Но тетя Эстер погибла. И папа погиб. И дедушка с бабушкой. Никого из них нет в живых. И даже мама, которая казалось вечной и неизменной, как смена времен года, даже она умерла. По-настоящему умерла. Ведь мертвые не возвращаются.
Мойше часто вспоминал слова вампира Конрада: «Я бы свою мать и такой любил… Лишь бы была.

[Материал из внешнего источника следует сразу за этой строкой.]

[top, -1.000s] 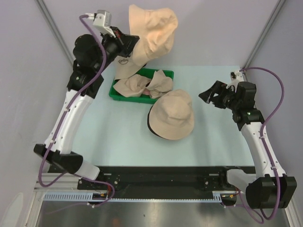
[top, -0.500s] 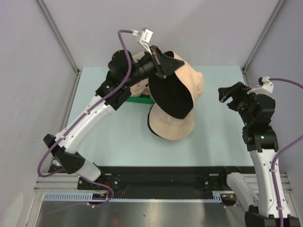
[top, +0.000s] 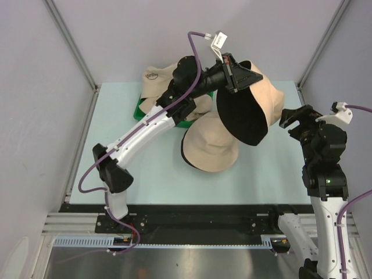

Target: Stack the hats

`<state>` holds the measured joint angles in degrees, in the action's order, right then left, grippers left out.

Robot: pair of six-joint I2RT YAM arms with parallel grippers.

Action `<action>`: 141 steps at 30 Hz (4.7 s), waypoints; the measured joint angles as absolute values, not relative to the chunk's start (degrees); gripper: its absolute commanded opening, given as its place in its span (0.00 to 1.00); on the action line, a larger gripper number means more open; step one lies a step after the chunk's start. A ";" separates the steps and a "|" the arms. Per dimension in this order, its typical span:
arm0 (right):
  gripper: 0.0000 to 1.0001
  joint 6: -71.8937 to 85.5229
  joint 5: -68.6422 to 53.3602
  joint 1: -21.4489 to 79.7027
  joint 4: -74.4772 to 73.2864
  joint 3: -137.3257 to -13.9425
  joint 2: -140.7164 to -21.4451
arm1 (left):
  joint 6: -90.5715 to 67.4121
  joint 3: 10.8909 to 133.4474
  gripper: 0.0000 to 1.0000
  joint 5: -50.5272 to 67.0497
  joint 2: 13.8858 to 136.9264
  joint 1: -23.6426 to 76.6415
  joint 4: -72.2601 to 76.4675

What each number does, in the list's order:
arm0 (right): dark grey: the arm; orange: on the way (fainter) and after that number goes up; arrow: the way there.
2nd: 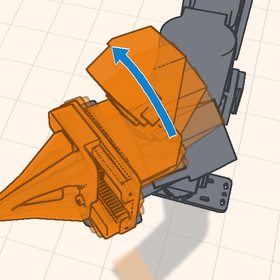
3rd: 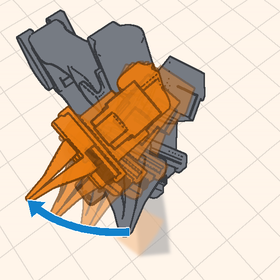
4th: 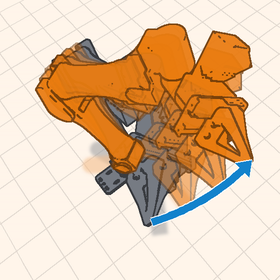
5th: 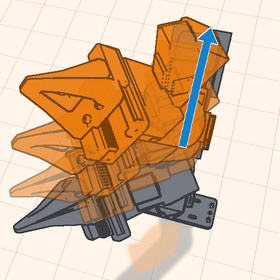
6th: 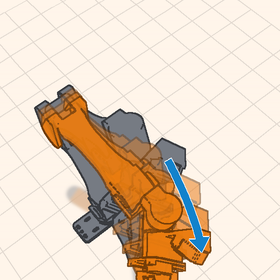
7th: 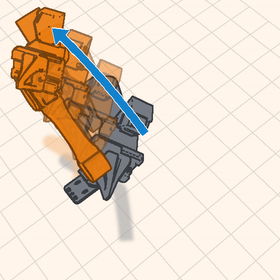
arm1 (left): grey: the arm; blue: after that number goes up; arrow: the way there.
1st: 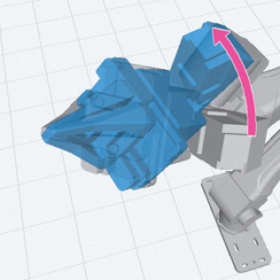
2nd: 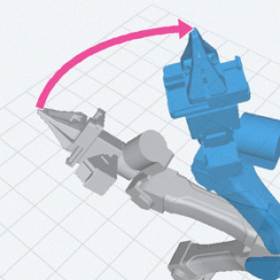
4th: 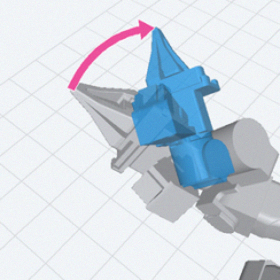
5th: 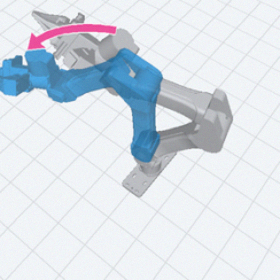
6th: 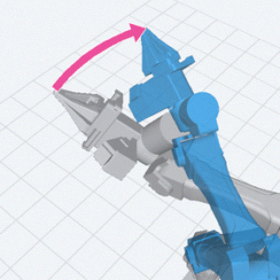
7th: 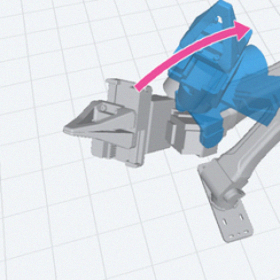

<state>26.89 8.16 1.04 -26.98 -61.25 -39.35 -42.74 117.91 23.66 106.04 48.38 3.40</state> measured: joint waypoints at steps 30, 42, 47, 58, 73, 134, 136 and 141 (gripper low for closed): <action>0.81 25.06 8.60 0.95 -28.12 -61.54 -40.12 | -46.11 130.08 0.00 36.71 122.37 48.31 6.31; 0.81 24.75 8.80 0.89 -28.86 -62.87 -40.01 | -50.72 138.30 0.00 39.31 129.45 49.12 11.09; 0.81 24.27 9.61 0.89 -28.91 -64.01 -39.99 | -52.14 138.96 0.00 39.44 129.95 50.22 14.76; 0.81 23.59 10.59 0.89 -29.78 -64.20 -38.85 | -51.40 133.14 0.00 40.34 128.09 50.13 16.38; 0.81 23.92 9.54 0.89 -28.71 -63.20 -38.63 | -40.42 80.14 0.00 37.41 92.51 34.20 10.41; 0.38 38.22 -52.18 -1.23 16.99 -28.16 -64.53 | -36.71 28.88 0.00 27.35 72.42 25.32 28.80; 0.18 39.42 -54.02 -1.23 18.96 -27.75 -66.61 | -37.54 28.05 0.00 27.33 72.16 25.32 29.78; 0.01 38.39 -56.97 -1.23 17.74 -27.92 -67.53 | -38.96 26.22 0.00 27.14 71.02 25.32 31.00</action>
<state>38.39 -56.97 -1.23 17.74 -27.92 -67.53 -38.96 26.22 27.14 71.02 25.32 31.00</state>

Мою мать вампир убил, а я мечтал потом, чтобы она ко мне вернулась — пусть даже такой. Просто он не знает пока, каково это — без матери. Узнает — тогда поймет. Только будет поздно».
Теперь Мойше понял, что Конрад был прав. Теперь Мойше хотел бы увидеть Лизелотту — пусть даже в облике вампира. Зачем только она вышла тогда на солнце? Лучше бы осталась там, в подземельях замка. Может, Мойше нашел бы средство излечивать вампиризм. Приехал бы к ней, вылечил, увез бы ее с собой. А Конраду всадил бы серебряную пулю в лоб! И осиновый кол в сердце! Чтобы наверняка убить гада! Как он мучил маму… Теперь Мойше лучше понимал все происходящее тогда и буквально задыхался от ненависти к Конраду. И к себе… За то, что даже не обнял ее на прощание. За то, что так сильно хотел выжить.